I've noticed when I recommend books during presentations to creative team leads that few have heard of the books or their authors I'm suggesting they read. To be fair to my tome-agnostic colleagues, based on my own challenges managing my work/life balance, I know that devoting personal and even work time to reading material germane to our roles as leaders of our in-house teams is pretty low on our list of priorities.

That being said, if you can carve out even a sliver of time to read or even more efficiently listen to audio books during your commute (a favorite practice of mine), you'll be setting yourself up to break out of worn-out practices and mindsets and embrace new ideas and modes of thought that can have a significant impact on your effectiveness in your job. Here's my short list of books relevant to our profession--the lucky seven...

1. Switch
Chip and Dan Heath basically analyze the art of the sell (of ideas, that is) from an organizational perspective and provide guidance with real-world anecdotes on how to affect powerful change within a company. This is required reading for any creative team lead who is trying to roll that innovation boulder up the bureaucratic hill.

2. Multipliers
Even before finishing the first chapter, I was bookmarking pages of great advice on how to inspire my team to new heights of performance and personal and professional satisfaction. Liz Wiseman's take on this topic range from strategic insights to tactical to-do's and forces the reader to hold a mirror up to his or her leadership style--an experience I found to be quite humbling.

3. Blink
Blink is Malcolm Gladwell's amazing follow-up to The Tipping Point, another great read. This book first digs deep into the phenomenon and value of instinctive thought but then weaves a cautionary tale about the dangers of making snap judgments. It validated my belief in the practice of intuitive decision making while providing guidance and caveats on how and when to use it.
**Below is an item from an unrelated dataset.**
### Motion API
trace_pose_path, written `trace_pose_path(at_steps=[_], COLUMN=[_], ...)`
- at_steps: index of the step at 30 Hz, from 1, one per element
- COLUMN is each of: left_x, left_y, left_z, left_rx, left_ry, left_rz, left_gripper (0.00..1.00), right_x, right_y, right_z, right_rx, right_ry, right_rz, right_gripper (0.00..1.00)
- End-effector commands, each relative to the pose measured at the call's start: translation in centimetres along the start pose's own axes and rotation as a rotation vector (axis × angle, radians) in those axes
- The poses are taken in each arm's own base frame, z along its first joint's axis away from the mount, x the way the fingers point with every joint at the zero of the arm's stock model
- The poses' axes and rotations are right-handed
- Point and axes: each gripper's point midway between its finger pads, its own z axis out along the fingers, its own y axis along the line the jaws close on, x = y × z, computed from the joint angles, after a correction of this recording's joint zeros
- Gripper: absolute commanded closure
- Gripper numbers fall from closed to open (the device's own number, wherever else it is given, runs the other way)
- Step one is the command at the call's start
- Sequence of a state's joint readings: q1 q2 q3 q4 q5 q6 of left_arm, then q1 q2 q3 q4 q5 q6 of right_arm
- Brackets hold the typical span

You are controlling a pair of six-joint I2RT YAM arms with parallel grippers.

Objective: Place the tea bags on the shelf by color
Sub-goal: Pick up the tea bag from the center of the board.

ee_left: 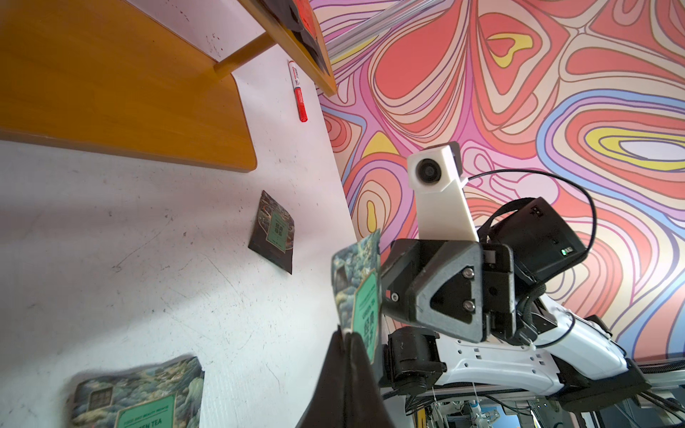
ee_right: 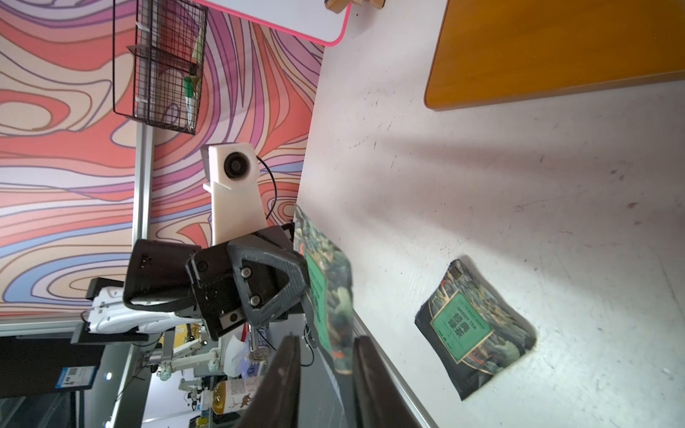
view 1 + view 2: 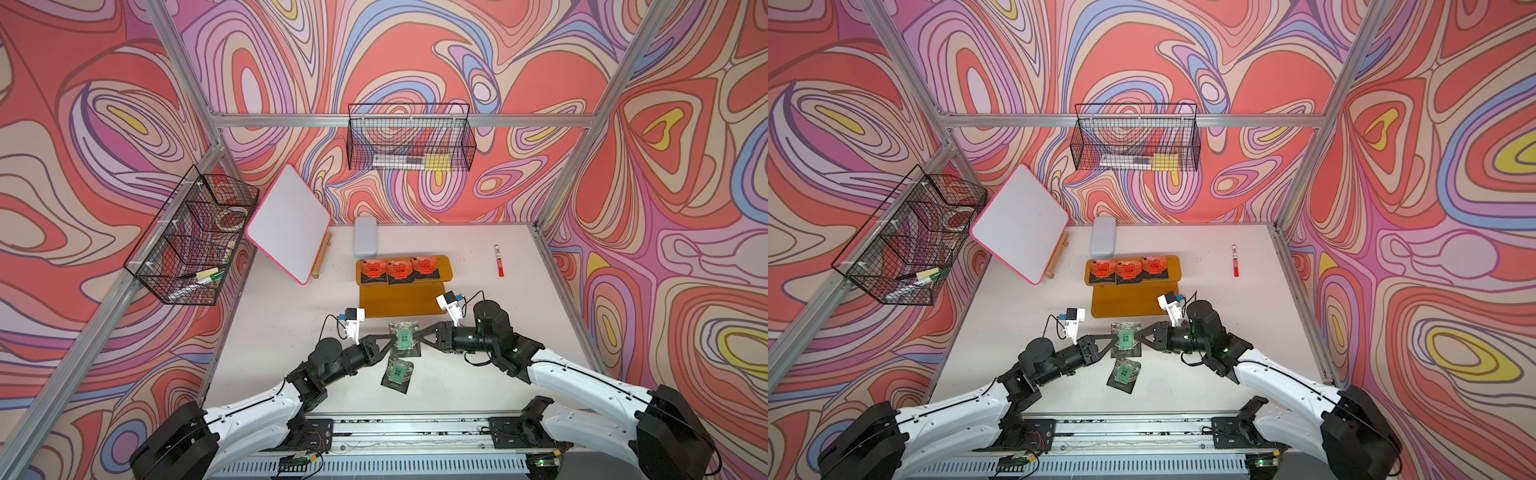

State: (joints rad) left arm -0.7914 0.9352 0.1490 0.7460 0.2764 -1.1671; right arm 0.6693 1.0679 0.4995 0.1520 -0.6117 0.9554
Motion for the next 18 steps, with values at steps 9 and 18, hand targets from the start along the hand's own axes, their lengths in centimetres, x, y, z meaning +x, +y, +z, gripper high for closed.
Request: trace_pose_path(at_steps=[9, 18], left_x=[-0.7, -3.1], left_y=[3.1, 6.1], left_z=[-1.1, -2.9], left_rx=[-0.168, -0.287], left_ry=[-0.011, -0.042], left_rz=[0.030, 0.014], left_gripper=[1.00, 1.00], right_x=[-0.8, -2.8], right_y=[-2.5, -3.9], right_z=[-1.4, -4.5], right_rx=[0.221, 0.438], right_ry=[-0.044, -0.147], right_rz=[-0.071, -0.167], right_gripper=[0.53, 0.51])
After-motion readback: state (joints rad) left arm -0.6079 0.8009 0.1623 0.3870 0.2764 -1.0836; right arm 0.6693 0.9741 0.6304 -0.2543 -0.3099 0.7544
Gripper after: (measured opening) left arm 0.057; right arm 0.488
4. The 5 Dysfunctions of a Team
This old school team management book is not only still relevant in today's matrixed organizational world--it is THE foundational resource for understanding and taming team dynamics. Written as a fictitious business case study and reading more like a novel than a management treatise, it's engaging, insightful and ultimately required reading for anyone tasked with managing a team.

5. Click
This isn't one of the top tier books with a single word title (which seems to be the required naming convention for hip management and thought leadership books nowadays), but it is a nice complement to "The 5 Dysfunctions of a Team." The authors, Ori and Rom Brafman, deconstruct that seemingly magical circumstance when two individuals just click and then apply their learnings on how to set up teams that are collaborative and supportive--a requirement for creative teams that's often hard to achieve.

6. Design Thinking
Design thinking is the new C-suite buzzword for innovation and is being sold by business thought leaders as the Holy Grail for attaining the elusive corporate competitive edge. If your boss' boss' boss' boss is jumping on this bandwagon and you end up getting a seat at the strategic table because your leading a design/creative team, you'd damn well better be well-versed in what it is that all the hub-bub's about. IDEO principal, Tim Brown, is THE definitive resource on this topic.

7. A Whole New Mind
This is Dan Pink trying to school up our left-brain peers on what we already know: right-brain thinking and associated non-linear innovative methodologies are as important to organizational success as linear, analytical business practices. This book will validate the way you think and behave in your job and provide you with well thought-out and articulated talking points when you need to sell the creative culture to your less-enlightened business colleagues and managers.